Exercise directions:
The full listing below should be printed word for word.

Information shown:
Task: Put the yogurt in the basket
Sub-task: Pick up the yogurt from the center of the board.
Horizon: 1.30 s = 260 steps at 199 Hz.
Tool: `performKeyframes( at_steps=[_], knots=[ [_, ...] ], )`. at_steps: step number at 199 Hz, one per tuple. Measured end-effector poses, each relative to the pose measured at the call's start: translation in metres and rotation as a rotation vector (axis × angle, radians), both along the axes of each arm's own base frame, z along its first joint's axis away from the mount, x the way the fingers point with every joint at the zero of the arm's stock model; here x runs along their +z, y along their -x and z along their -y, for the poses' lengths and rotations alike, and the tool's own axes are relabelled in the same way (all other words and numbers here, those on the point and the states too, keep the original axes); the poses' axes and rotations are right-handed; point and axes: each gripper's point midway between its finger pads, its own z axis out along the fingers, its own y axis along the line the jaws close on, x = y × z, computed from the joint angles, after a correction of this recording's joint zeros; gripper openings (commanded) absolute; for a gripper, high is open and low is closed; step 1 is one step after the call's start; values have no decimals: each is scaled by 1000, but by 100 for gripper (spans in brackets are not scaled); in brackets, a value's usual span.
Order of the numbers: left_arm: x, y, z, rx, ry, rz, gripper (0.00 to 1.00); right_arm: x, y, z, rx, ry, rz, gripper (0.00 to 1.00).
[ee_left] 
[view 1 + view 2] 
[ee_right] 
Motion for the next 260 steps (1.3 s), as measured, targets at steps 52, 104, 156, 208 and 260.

Result for this exercise:
Task: Put the yogurt in the basket
Sub-task: Pick up the yogurt from the center of the board.
Horizon: 1.30 s = 260 steps at 199 Hz.
Tool: `performKeyframes( at_steps=[_], knots=[ [_, ...] ], )`. at_steps: step number at 199 Hz, one per tuple. Measured end-effector poses, each relative to the pose measured at the call's start: translation in metres and rotation as a rotation vector (axis × angle, radians), both along the axes of each arm's own base frame, z along its first joint's axis away from the mount, x the way the fingers point with every joint at the zero of the arm's stock model; here x runs along their +z, y along their -x and z along their -y, for the poses' lengths and rotations alike, and the tool's own axes are relabelled in the same way (all other words and numbers here, those on the point and the states too, keep the original axes); the poses' axes and rotations are right-handed; point and axes: each gripper's point midway between its finger pads, its own z axis out along the fingers, its own y axis along the line the jaws close on, x = y × z, computed from the joint angles, after a correction of this recording's joint zeros; gripper openings (commanded) absolute; for a gripper, high is open and low is closed; step 1 is one step after the call's start; values have no decimals: each is scaled by 1000, but by 100 for gripper (spans in brackets are not scaled); in brackets, a value's usual span.
Order of the numbers: left_arm: x, y, z, rx, ry, rz, gripper (0.00 to 1.00); right_arm: x, y, z, rx, ry, rz, gripper (0.00 to 1.00).
[ee_left] 
[view 1 + view 2] 
[ee_right] 
Motion for the next 260 steps (1.3 s), as measured, targets at steps 52, 104, 156, 208 and 260.

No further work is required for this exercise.